Exercise description: Copy precisely the first line of the material below and every later line, stopping with the line that contains "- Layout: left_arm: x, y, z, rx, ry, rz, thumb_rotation".

The data:
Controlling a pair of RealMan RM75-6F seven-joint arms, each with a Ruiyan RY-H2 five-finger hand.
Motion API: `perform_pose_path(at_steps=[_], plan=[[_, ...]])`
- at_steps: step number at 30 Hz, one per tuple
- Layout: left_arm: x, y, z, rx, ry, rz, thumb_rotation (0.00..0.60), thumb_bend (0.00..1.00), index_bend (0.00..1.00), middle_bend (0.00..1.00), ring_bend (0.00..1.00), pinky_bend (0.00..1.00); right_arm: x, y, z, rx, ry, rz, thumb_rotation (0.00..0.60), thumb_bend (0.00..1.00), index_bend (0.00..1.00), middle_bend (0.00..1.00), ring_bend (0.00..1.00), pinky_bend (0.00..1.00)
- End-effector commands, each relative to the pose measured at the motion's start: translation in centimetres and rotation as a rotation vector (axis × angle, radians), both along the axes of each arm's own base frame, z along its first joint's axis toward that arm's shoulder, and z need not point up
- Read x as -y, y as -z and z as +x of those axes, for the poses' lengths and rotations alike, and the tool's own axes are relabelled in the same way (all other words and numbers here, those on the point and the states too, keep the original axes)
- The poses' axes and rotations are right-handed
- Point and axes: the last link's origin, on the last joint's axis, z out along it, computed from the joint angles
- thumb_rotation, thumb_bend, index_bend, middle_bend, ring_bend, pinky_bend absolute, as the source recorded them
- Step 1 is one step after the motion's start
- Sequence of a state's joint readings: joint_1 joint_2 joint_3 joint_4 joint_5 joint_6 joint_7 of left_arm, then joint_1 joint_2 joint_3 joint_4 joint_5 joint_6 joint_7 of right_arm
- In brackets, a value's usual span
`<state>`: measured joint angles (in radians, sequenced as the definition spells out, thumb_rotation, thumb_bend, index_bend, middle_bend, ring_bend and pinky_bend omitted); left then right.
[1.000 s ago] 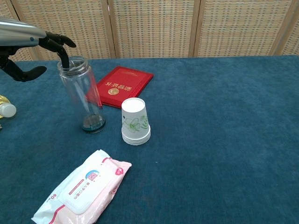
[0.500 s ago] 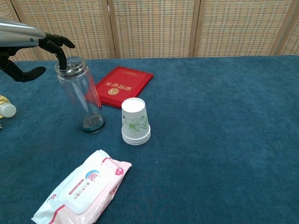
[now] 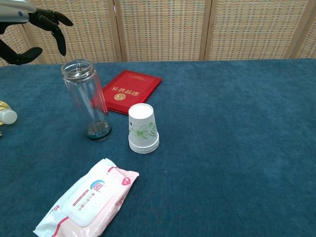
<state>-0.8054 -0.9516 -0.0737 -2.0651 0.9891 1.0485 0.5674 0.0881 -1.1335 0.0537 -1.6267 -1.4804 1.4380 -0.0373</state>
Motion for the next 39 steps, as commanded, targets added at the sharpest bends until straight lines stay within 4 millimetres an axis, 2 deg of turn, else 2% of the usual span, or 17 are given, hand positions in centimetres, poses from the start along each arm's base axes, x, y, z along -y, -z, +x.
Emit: perform_pose_path(at_steps=[1,8,11,16,18,21,29,32,39], plan=[[-0.1,0.0,-0.2,-0.008,-0.002,0.002,0.6,0.65,0.32,0.0,0.0,0.0,0.0,0.0,0.0,-0.001,-0.001,0.002,0.6,0.02,0.02,0.0,0.0,0.0],[-0.1,-0.4,-0.1,0.025,-0.002,0.019,0.6,0.65,0.3,0.0,0.0,0.0,0.0,0.0,0.0,-0.002,0.001,0.001,0.6,0.02,0.02,0.0,0.0,0.0],[0.3,-0.7,-0.1,0.058,0.007,0.041,0.6,0.64,0.21,0.0,0.0,0.0,0.0,0.0,0.0,-0.002,-0.001,0.001,0.6,0.02,0.02,0.0,0.0,0.0],[2.4,-1.0,-1.0,0.141,0.04,0.114,0.6,0.49,0.05,0.0,0.0,0.0,-0.1,-0.1,0.2,0.0,-0.01,-0.004,0.6,0.02,0.02,0.0,0.0,0.0],[3.8,-0.9,-1.9,0.192,0.049,0.156,0.6,0.45,0.01,0.0,0.0,0.0,-0.1,-0.1,0.3,-0.002,-0.015,-0.004,0.6,0.02,0.02,0.0,0.0,0.0],[5.8,-0.6,-3.7,0.228,0.062,0.217,0.6,0.38,0.0,0.0,0.0,0.0,-0.2,-0.1,0.4,-0.005,-0.024,-0.002,0.6,0.02,0.02,0.0,0.0,0.0],[10.7,0.7,-9.3,0.179,-0.024,0.298,0.6,0.27,0.0,0.0,0.0,0.0,-0.3,0.2,0.8,-0.019,-0.043,0.009,0.6,0.02,0.02,0.0,0.0,0.0],[12.1,0.9,-11.1,0.147,-0.083,0.306,0.6,0.27,0.0,0.0,0.0,0.0,-0.4,0.3,1.0,-0.028,-0.05,0.013,0.6,0.02,0.02,0.0,0.0,0.0],[13.4,-0.2,-13.1,0.059,-0.116,0.372,0.6,0.27,0.0,0.0,0.0,0.0,-0.5,0.5,1.2,-0.04,-0.056,0.016,0.6,0.02,0.02,0.0,0.0,0.0]])
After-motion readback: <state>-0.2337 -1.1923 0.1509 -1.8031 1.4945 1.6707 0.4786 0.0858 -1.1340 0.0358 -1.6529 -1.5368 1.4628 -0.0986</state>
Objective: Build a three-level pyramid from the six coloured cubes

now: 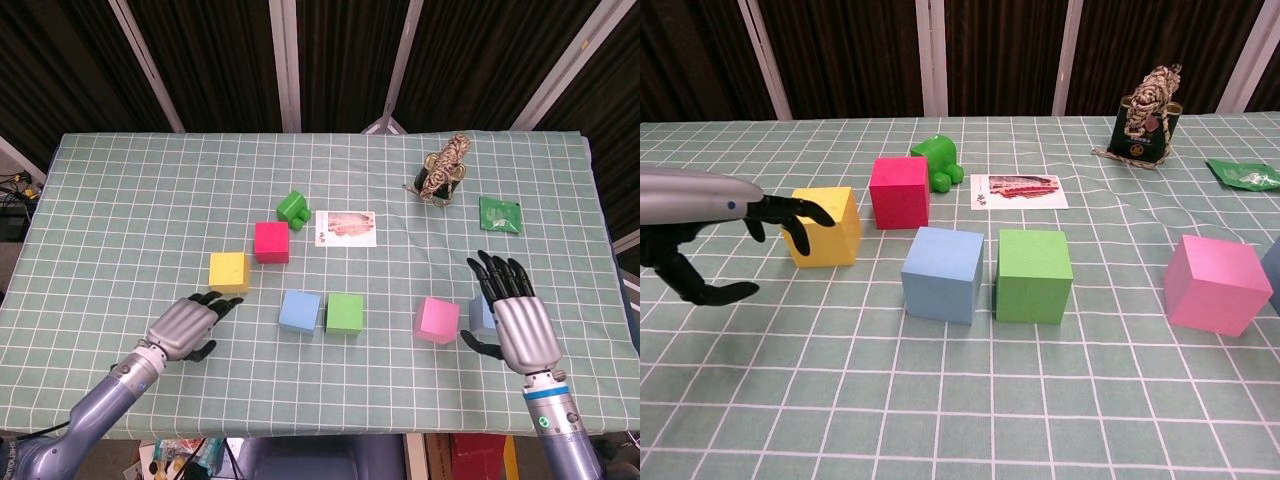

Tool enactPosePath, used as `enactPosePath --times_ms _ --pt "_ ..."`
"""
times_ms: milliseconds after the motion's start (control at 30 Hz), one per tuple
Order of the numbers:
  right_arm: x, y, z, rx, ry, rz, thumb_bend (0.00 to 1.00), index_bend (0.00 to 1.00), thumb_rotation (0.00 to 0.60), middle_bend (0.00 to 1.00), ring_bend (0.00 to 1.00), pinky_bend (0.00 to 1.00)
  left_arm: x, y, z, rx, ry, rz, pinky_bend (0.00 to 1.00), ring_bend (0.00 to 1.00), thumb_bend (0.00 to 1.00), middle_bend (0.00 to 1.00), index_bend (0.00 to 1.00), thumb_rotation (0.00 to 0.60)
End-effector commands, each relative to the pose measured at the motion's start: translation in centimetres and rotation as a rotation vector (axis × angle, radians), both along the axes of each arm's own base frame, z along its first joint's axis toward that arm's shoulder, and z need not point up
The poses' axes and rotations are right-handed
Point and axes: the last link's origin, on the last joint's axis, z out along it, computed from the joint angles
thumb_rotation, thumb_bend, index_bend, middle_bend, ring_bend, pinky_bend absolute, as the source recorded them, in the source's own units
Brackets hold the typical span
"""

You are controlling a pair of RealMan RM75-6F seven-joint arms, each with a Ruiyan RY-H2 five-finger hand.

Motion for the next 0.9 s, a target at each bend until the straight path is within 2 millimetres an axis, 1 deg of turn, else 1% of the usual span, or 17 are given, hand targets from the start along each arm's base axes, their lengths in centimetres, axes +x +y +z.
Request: enactPosePath --times_ms 33,500,900 --pt "0.0 0.0 0.1 -0.002 -0.003 0.0 0.21 0.0 0.6 0.0 0.0 0.0 1.3 -0.2 -1.5 -0.03 0.012 -0.022 0.25 0.14 0.59 0.23 0.08 0.6" --pt "0.0 -0.2 0.4 -0.005 -0.026 0.002 0.21 0.0 0.6 0.0 0.0 0.0 1.7 0.3 -3.4 -0.017 0.061 -0.006 0.25 0.14 0.59 0.24 0.09 0.6" --pt "0.0 -0.3 0.3 -0.004 -0.038 -0.002 0.21 0.0 0.6 0.0 0.0 0.0 3.0 0.4 -5.6 -0.049 0.061 -0.026 0.25 0.14 0.59 0.24 0.12 0.6"
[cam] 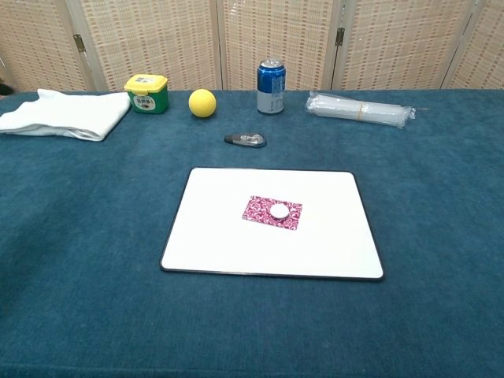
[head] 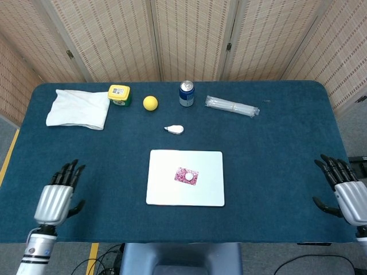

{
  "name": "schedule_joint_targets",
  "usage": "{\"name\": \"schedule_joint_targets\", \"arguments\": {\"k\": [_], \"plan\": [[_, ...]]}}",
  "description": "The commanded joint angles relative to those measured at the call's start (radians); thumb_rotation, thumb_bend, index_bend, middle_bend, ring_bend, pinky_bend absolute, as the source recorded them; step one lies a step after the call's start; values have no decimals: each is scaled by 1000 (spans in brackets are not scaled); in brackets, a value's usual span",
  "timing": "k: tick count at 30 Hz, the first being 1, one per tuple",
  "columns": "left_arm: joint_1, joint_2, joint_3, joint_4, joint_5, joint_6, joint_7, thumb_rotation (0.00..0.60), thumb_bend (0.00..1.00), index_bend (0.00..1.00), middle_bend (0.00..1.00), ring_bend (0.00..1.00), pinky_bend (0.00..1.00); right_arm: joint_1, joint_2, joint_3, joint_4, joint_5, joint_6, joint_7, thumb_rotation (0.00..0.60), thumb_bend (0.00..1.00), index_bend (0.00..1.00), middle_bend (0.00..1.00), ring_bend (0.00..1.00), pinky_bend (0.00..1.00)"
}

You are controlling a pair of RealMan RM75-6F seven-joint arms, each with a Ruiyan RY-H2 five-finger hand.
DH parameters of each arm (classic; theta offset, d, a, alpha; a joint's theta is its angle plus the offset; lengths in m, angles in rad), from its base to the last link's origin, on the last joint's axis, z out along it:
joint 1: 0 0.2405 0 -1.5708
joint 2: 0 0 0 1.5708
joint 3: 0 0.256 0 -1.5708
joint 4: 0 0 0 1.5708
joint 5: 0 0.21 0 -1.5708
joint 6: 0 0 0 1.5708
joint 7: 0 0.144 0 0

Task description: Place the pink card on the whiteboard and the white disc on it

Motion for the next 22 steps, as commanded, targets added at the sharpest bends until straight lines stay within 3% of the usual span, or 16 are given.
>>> {"name": "schedule_joint_targets", "arguments": {"k": [1, 7, 12, 22], "plan": [[168, 3, 52, 199, 78, 125, -151, 600, 324, 0, 0, 0, 206, -9, -57, -14, -58, -21, 7, -166, 600, 182, 0, 0, 0, 0], [264, -25, 14, 294, 62, 135, -195, 600, 293, 0, 0, 0, 206, -33, -97, -12, -67, -23, 49, -271, 600, 183, 0, 0, 0, 0], [290, 8, -11, 289, 125, 143, -221, 600, 293, 0, 0, 0, 206, -42, -109, -7, -69, -22, 69, -299, 600, 183, 0, 0, 0, 0], [337, 27, -63, 274, 131, 91, -219, 600, 293, 0, 0, 0, 206, -54, -116, -14, -71, -44, 96, -311, 600, 183, 0, 0, 0, 0]]}}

Answer for this exercise:
Controlling a pair of RealMan RM75-6F seven-joint arms, each with a Ruiyan RY-H2 five-finger hand.
Motion API: `perform_pose_path(at_steps=[_], plan=[[_, ...]])`
- at_steps: step number at 30 Hz, one per tuple
- Layout: left_arm: x, y, z, rx, ry, rz, thumb_rotation (0.00..0.60), thumb_bend (0.00..1.00), index_bend (0.00..1.00), middle_bend (0.00..1.00), ring_bend (0.00..1.00), pinky_bend (0.00..1.00); right_arm: x, y, z, rx, ry, rz, thumb_rotation (0.00..0.60), thumb_bend (0.00..1.00), index_bend (0.00..1.00), middle_bend (0.00..1.00), ring_bend (0.00..1.00), pinky_bend (0.00..1.00)

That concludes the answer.